1 DVD (84 min.) US$300.00, Colleges and Universities; US150.00, K-12/Public Libraries; US$20.00, Home Use. In Khmu with subtitles in English and Khmu. 

In A River Changes Course, filmmaker Kalyanee Mam follows the lives of three families in rural Cambodia and documents their transformation due to recent development in the country. In a remote jungle in northern Cambodia, a young mother Sav Samoun lives a traditional and simple life on the mountains, where her children can easily dig up potatoes for food. She laments the changes that are taking place around her home as a result of the encroachment of development and deforestation. Like her neighbours, she must also sell her land to logging companies. In a fishing hamlet on the Tonle Sap River of central Cambodia, a teenage boy Sari Math lives an idyllic life of fishing and devotion to Islamic tradition and secular study. As the fish catch dwindles, his father sends Sari to work at a Chinese-run cassava plantation in order to earn extra income for the family. From a village outside of Phnom Penh, a young woman Khieu Mok leaves home and seeks work in a city’s garment factory in order to help her family pay off debt. She quickly discovers that city life is not easy and innocently wishes that the factory moved to her village.

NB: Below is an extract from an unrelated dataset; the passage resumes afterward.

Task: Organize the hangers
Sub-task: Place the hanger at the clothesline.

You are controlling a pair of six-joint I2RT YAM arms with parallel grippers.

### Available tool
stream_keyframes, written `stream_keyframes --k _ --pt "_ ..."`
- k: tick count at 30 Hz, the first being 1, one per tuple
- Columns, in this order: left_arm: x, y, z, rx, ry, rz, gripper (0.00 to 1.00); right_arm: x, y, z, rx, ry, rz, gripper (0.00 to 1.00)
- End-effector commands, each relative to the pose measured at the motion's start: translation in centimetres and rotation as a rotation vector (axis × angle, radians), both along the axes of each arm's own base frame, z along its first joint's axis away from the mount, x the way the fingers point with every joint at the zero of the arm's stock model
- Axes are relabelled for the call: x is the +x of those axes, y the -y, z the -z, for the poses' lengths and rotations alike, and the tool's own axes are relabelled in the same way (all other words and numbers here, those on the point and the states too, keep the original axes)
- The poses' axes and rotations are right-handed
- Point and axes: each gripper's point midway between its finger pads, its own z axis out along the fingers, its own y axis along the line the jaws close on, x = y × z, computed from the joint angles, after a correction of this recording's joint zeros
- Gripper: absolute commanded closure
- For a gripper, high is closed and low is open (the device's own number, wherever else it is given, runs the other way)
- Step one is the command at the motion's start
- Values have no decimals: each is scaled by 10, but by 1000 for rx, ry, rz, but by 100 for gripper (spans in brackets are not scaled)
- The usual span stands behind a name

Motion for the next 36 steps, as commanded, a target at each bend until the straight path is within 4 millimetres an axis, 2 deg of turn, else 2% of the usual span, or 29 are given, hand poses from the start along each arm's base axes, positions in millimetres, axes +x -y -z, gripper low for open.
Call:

In addition to intimately documenting the changes that occurred in these three lives and their environment, Mam masterfully shows the cultural transformation that accompanied them. In the forest of northern Cambodia, for example, villagers no longer are afraid of wild animals and ghosts; instead, they now fear the people who are coming to their mountains and destroying their forests. Similarly, Sari has dreamt of being a fisherman for the rest of his life. Recent dam constructions on the upstream Mekong River, which disrupts the traditional water flow in and out of the Tonle Sap, are shattering that dream as he must leave his beloved fishing hamlet and become a migrant worker. Khieu, too, struggles to balance her filial duty to her family: being apart from her family and working in the factory versus looking after her aging parents at home and helping them with the harvest.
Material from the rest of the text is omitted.